Chainalysis, a well-known analytics company, has become increasingly accurate in detecting hacker attacks in the crypto world.
Summary
Chainalysis’ experience in detecting crypto hackers
With cryptocurrencies emerging as a global payment instrument, not only has the opportunity and investor base grown, but so have the malicious hackers who take advantage of their skills and bugs in the system to defraud honest investors. We are referring to hackers who, as of late however, do not have it easy.
Chainalysis, founded by Michael Gronager and Jonathan Levin in 2014 in New York City, is an analytics company that has its core business in analytics within the cryptocurrency world.
The high level of specialization this company has acquired over the years and the amount of data it has provided over time has sometimes made it unwittingly stumble upon hacking stories in which it has played an important role in combating this harmful problem that plagues many investors and platforms around the world.
The criminal group, which goes by the name of Lazarus, which has already hit wallets and platforms for millions of dollars and which boasts the characteristic of regenerating its “resources” (hackers) by always replacing its team with new criminal professionals, has often, aided by the central government, specialized in targeting DeFi, which is most vulnerable because of its open source system.
A sum bordering on $2 billion, up 60% from the same period last year, gives a better understanding of the scale of the phenomenon that often looks like spy stories since funding in some cases comes from governments such as Kim Jong-Un’s Korea.
The vulnerability of cross-chain bridges
“This trend does not look set to reverse anytime soon, with a $ 190 million Nomad cross chain bridge hack and a $ 5 million Solana wallet hack already occurring in the first week of August.

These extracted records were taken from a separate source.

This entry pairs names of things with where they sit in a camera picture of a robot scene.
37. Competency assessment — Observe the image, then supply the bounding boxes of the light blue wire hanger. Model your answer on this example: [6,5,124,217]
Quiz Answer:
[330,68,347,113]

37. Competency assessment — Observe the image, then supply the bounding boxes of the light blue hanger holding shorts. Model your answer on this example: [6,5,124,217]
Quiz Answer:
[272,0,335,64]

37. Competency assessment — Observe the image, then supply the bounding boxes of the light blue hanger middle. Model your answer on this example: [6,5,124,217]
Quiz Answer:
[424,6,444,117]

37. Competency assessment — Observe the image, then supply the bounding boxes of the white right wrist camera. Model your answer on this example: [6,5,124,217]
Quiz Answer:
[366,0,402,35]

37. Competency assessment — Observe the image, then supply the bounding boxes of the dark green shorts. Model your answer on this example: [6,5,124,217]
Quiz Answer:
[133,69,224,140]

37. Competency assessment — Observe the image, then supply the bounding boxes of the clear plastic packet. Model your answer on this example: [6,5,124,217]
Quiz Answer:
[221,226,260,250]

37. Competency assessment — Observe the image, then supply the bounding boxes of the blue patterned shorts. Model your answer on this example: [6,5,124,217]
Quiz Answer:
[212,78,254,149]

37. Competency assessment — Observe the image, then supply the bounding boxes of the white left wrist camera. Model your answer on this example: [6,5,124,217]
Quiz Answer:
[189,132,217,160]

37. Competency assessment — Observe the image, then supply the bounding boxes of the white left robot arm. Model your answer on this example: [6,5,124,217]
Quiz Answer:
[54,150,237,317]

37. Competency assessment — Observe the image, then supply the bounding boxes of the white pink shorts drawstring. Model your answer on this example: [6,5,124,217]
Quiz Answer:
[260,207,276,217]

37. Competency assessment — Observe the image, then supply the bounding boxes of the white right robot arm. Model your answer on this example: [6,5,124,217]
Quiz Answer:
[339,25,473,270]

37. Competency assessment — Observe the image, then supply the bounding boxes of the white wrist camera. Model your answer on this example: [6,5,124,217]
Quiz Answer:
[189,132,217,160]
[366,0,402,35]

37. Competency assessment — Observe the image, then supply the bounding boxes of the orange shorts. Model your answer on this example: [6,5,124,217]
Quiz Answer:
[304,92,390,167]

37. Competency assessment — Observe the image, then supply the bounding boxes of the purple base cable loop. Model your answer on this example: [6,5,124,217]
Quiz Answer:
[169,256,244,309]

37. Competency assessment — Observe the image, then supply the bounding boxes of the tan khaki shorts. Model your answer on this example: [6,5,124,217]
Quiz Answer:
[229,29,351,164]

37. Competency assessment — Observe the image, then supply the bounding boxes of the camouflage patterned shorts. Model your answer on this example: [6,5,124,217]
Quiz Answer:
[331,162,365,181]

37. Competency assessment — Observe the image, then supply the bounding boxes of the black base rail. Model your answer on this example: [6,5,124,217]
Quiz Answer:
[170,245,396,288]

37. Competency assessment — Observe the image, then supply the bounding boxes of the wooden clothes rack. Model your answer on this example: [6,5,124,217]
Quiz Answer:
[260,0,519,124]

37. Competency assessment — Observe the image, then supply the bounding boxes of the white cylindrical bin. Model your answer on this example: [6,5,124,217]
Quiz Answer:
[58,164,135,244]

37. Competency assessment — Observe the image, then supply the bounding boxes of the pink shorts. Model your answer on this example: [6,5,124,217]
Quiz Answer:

Axie Infinity’s Ronin lost about $ 600 million to hackers in March and the Harmony’s Horizon bridge was drained for $ 100 million in June.”
The tokens that are transferred via cross-chain bridges in the blockchain are the weak point that criminals exploit as they are easier to circumvent and definitely unprotected.
“It is possible that the incentives of protocols to reach the market and grow rapidly lead to gaps in security best practices.”
The heists carried out by the Lazarus group have accumulated $1.6 billion in the pockets of the regime in 2022 alone, 65% less than in 2021, but we are talking at any rate about huge sums misappropriated from honest investors.
The Dark Web, on the other hand, generates less profit with a less conspicuous decline, but smaller figures in absolute terms. The drop is 43%, in part because of the Hydra Market crackdown in April.
US authorities, assisted by Chainalysis, law enforcement, and other leading cryptocurrency organizations, managed to seize more than $30 million in cryptocurrencies that had been stolen by yet another North Korean hacker group.
Community efforts to thwart hacker attacks
Today at AxieCon in Barcelona, Erin Plante (Senior Director of Investigations at Chainalysis), alongside Axie Infinity, spoke these words about the affair after being asked for comment:
“This is the first time ever that a stolen cryptocurrency has been seized by a group of North Korean hackers. This seizure also matured following the Chainalysis investigation following the theft of more than $ 600 million in March 2022 by Ronin Network, a side-chain created for the play-to-earn game Axie Infinity. Incident Response played a role in these seizures, using advanced tracking techniques to track stolen funds to cash in points and work with law enforcement and industry players to quickly freeze funds. The seizures represent about 10% of the total funds stolen by Axie Infinity (representing the price differences between stolen and seized time) and show that it is becoming more difficult for bad guys to successfully cash in on their illicit cryptocurrency earnings.”
The discovery of the theft of the $30 million and the hackers involved in the malfeasance were also unmasked through an investigation into another major theft, totaling $600 million, that occurred in March this year against Ronin Network, a sidechain of the play-to-earn game Axie Infinity.
The attack against the Play-to-Earn game Axie Infinity
The Lazarus Group’s heist was made possible following the theft of five out of nine of the private keys held by transaction validators for Ronin Network’s cross-chain bridge.
The transactions resulted in the theft of 173,600 Ether (ETH) and 25.5 million USD Coin (USDC), soon after which they carried out the laundering process and Chainalysis was thus able to trace the funds.
These kinds of operations have resulted in more than 12,000 different cryptographic addresses to date, which shows the great ability of hackers, especially North Korean hackers, to exploit bugs in the system and take advantage of them.
The growing skill of North Korean hackers
To date, the hackers’ technique has evolved and more bugs in the system are being tested, but the system’s ability to be resilient to these kinds of attacks has also grown. Collaboration between DeFi, analytical companies such as Chainalysis, law enforcement agencies, and governments is getting stronger and more effective to the point of increasingly tightening the noose around groups, such as Lazarus.
North Korean hackers, unfortunately, are a tough nut to crack and are replenishing their numbers by exploiting what is a veritable semi-governmental hacking school in the country. In addition to classic techniques, it also teaches followers how to edit their resumes so they can infiltrate companies that deal with the crypto and NFT worlds to act maliciously directly as insiders.